3. Soak the cotton with latex and slather it on the skull. It really is that simple. It's messy and kind of unwieldy, but once you get it stuck to the skull, you can smear it down and smooth it, shape it, do all kinds of cool things. Some people put plastic eyeballs in the skull, I chose to go more corpse-realistic and took some of the dried latex that stuck to my fingers and jammed it in the eye sockets and nose hole to look like dried skin and cartilage. I really wish I would have filmed this part. Next year, I'll do a full video tutorial if I do another one. Try to stick with how muscle and sinew naturally lay on the body--how an eyelid pulls across the socket, how the jaw muscle goes behind the outer edge of the eye socket. Be sure to cover up the springs with latex (conveniently, I think that's where a muscle or tendon or something is, it looks very natural covered up)

Same procedure with the hands, with one exception: they have to be posed first, as this stuff dries hard. I had to climb into the casket holding the skeleton hands and pose in the way that I thought my actor would be--climbing out, reaching for the next victim (or, if you have a more optimistic viewpoint, a senior citizen asking for help from the nice young folks visiting). So: pose them where you want them, and apply the latex cotton. You can apply as much or as little as you want...my goal was to show meat and facial structure as well as exposed bone.
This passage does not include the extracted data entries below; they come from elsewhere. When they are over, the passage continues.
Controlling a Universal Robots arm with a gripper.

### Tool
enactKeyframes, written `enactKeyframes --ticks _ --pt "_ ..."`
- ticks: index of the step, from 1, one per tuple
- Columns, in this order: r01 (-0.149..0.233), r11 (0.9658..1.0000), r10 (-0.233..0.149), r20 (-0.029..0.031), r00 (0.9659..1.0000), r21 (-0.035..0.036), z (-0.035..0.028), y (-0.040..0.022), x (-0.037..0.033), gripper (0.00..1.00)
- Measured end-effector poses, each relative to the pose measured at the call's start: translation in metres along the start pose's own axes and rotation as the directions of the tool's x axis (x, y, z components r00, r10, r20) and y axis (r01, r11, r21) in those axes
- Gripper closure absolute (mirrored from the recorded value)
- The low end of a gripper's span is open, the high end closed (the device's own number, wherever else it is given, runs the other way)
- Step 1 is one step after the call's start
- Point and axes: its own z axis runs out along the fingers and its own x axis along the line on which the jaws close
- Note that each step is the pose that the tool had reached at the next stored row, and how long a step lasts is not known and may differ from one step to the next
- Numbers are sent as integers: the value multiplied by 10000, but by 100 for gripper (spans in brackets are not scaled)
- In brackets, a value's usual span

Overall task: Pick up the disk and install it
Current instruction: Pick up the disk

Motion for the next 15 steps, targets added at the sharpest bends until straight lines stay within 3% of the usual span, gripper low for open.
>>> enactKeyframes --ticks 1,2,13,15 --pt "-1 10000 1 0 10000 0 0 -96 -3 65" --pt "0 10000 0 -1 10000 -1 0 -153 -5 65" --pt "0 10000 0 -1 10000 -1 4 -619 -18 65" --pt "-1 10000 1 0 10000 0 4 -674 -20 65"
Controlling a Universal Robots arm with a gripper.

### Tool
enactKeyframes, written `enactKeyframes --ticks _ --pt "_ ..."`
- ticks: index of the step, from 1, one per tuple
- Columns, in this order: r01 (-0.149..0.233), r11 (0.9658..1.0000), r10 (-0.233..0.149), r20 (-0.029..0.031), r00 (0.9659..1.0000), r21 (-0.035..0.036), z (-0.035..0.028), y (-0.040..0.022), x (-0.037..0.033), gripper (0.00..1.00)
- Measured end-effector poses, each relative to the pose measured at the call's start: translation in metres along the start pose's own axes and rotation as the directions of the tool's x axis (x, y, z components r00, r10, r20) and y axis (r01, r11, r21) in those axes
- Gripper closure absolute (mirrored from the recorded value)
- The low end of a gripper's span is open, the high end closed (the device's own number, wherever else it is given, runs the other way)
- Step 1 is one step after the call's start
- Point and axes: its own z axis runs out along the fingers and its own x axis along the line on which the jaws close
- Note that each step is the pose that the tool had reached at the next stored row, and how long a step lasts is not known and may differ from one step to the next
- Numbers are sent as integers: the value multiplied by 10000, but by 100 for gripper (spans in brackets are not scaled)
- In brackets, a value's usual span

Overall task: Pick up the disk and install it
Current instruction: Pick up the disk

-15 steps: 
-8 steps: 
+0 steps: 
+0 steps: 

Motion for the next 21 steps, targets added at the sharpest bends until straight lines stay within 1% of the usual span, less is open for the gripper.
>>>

4. Let it dry overnight. Even at this stage, it looks pretty damned impressive, I think. A few years back, Amy and I drove to L.A. to see the BodyWorlds exhibit (they have a similar show here in Vegas now, I think at the Luxor), where plastinated corpses are displayed in various poses. This stuff looks just like that--very much like un-dyed turkey jerky.

5. Paint. There are a lot of ways to go with this. Some folks use dark wood stain, some use diluted black or brown or green paint, some hand paint the whole thing in detail. I wanted to use materials I had around the house to get the right texture and color, and ended up mixing black paint and cherrywood stain, about 1:3 I guess. The two didn't mix well, but it gave it a nice splotchy, uneven look. The only thing I didn't like was that 1. toward the bottom of the paint cup it got dark and gloopy without warning, and 2. the end result was shiny (which looks wet, so it isn't too bad, I guess, just not how a 20 year dead corpse would look)

6. Body. This part was pretty easy: pick up 12 feet of 1" PVC and some 45°, 90°, and H connectors and put them together in the rough shape you want. Add thrift store clothes. Once you get the forearms the correct length, cut notches in the pipe and slip the hand in, attach with a bolt. Apply more latex cotton and stain just like with the skull and hands to cover the pipe (same with the neck). I used a little bit of stain on the cuffs and collar to make it look like decaying corpse juice soaked into the fabric.

7. Sound. An old set of computer speakers, an iPod, and some zombie sounds from the internet, cleaned up and gapped for consistency. I also added some lights in the casket for highlights and ambience (red, but I may switch to green).

And there we are: Jerkyboy. The video clip is my first live test with him done with lighting (hard to see on the vid) and the lightning box running in the background.



There are a couple more projects that I may or may not have time for...if so, of course I'll post. Otherwise, I'll get some good HD video and more pix of the big day up after Halloween. Hope you've enjoyed so far, with you could be here to help scare the pants off of the neighbors.

3 comments:

Fox Lee said...

Fantastic : )

Aaron Polson said...

The video really helps set the mood. Where did you find those groans/moans/howls?

Jeremy D Brooks said...

Thanks Nat

Aaron: I was going to try and make my own, but after about ten minutes of Googlin', I found a site that had a bunch. I think they are mostly from video games featuring zombies, so I had to edit out a lot of "zombie gets hit with crowbar" and "sexy nurse zombie coos" (not making that one up) type sounds. They were embedded in a flash file so I had to do some data wranglin' to get them out.